Audi Vorstandschef Bram Schot wird am 1. April vom früheren BMW-Manager Markus Duesmann abgelöst. Bild: Audi

| von Roswitha Maier

Schot, der am 1. April vom früheren BMW-Manager Markus Duesmann abgelöst wird, sagte am Donnerstag in Ingolstadt, die VW-Tochter habe ihr Geschäft wieder stabilisiert: "Wir können zufrieden sein: Audi steht im Wettbewerb gut da." Einen Ausblick für das laufende Jahr gab der Vorstand nicht.

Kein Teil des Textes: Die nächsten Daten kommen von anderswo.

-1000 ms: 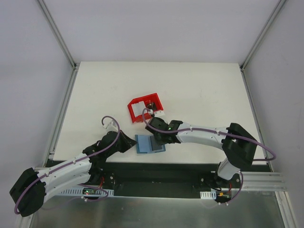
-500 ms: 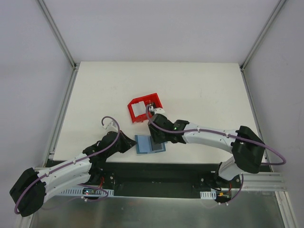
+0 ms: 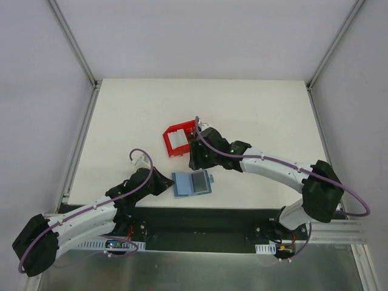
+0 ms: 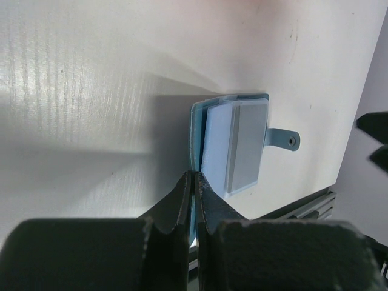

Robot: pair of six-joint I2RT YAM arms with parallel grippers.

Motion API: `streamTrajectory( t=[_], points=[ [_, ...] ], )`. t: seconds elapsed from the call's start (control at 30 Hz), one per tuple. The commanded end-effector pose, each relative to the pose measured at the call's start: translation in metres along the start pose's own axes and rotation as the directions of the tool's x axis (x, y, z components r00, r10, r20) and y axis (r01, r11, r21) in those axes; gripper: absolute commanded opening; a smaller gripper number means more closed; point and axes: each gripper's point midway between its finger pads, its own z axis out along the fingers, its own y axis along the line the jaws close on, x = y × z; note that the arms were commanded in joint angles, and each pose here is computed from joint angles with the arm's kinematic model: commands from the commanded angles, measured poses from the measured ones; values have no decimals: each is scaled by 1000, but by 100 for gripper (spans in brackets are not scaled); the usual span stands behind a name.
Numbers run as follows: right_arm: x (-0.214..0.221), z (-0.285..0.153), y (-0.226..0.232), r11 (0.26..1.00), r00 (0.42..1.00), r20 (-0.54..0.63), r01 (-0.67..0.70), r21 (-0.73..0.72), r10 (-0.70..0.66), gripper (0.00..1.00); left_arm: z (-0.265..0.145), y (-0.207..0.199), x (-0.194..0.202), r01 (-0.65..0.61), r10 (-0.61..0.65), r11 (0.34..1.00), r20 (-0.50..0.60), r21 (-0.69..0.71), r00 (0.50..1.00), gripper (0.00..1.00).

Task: Put the credit cards into the card holder
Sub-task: Turn over the card slot in the card holder, then pick up the credit card from the storage box.

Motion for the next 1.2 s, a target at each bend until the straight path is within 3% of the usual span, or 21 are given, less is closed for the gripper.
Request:
streamTrajectory(
  t=[0.0,0.53,0.77,1.17],
  points=[
    [-48,-11,28,991,997,77,12,-135,-2,56,0,11,5,3,-3,1000,-6,-28,1000,0],
    [-126,74,-2,990,1000,16,-1,-140,3,64,3,20,-3,51,-48,996,46,-73,998,0],
    [-133,105,-13,988,999,-27,30,-149,-34,67,3,20,-4,49,-45,995,48,-84,998,0],
    [-127,135,-17,981,992,-122,-39,-192,16,72,3,20,-4,41,-38,995,36,-89,999,0]
  ],
)
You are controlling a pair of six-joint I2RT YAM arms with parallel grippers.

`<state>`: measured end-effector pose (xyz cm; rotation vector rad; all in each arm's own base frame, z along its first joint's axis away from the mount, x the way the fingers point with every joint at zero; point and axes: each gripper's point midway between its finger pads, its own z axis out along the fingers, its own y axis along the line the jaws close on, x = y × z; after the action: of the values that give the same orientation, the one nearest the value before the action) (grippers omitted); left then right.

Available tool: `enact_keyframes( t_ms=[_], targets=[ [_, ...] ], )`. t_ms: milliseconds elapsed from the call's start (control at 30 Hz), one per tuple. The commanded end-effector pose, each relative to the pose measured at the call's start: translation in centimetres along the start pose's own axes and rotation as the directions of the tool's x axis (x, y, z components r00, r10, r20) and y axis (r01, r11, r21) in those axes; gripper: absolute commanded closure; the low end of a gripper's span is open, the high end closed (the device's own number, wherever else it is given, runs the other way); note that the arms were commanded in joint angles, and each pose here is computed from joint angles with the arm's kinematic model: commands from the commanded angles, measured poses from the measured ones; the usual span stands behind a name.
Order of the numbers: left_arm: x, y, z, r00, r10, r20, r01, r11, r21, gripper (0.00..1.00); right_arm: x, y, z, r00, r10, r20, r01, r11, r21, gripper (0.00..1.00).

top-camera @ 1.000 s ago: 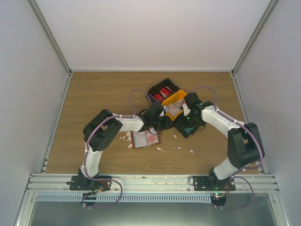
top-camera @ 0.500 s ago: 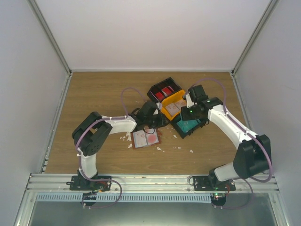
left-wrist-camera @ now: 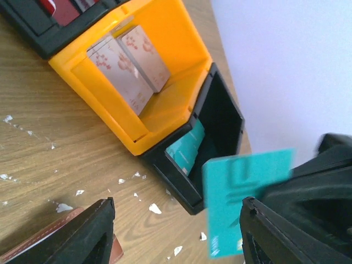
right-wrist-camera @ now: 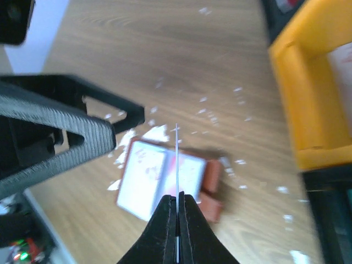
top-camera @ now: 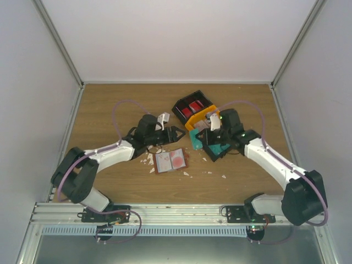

Wegen der Corona-Pandemie fährt Audi gerade alle Werke in Europa sowie in Mexiko herunter. Ab Montag sollen die Bänder für unbestimmte Zeit stillstehen. Für die Standorte Ingolstadt und Neckarsulm hat Audi Kurzarbeit angekündigt.

Durch den Dieselskandal ist Audi gegenüber den Konkurrenten Mercedes und BMW deutlich in Rückstand geraten. Im vergangenen Jahr stiegen die Verkäufe leicht auf 1,85 Millionen Autos, der Umsatz kletterte auf 55,7 Milliarden Euro, das Betriebsergebnis verbesserte sich auf 4,5 Milliarden Euro. Ein Grund: Im Jahr zuvor hatten die Folgen des Dieselskandals Audi 1,2 Milliarden Euro gekostet. Außerdem verkauften Audi und die Tochter Lamborghini mehr profitable SUV- und Oberklasseautos.

Vor allem aber brachte das harte Sparprogramm im vergangenen Jahr satte 2,5 Milliarden Euro in die Kasse. Bis 2022 will Audi 15 Milliarden Euro einsparen, auch durch engere Zusammenarbeit mit VW und Porsche. Bis 2025 streicht Audi fast 10.000 der 61.000 Arbeitsplätze in Deutschland.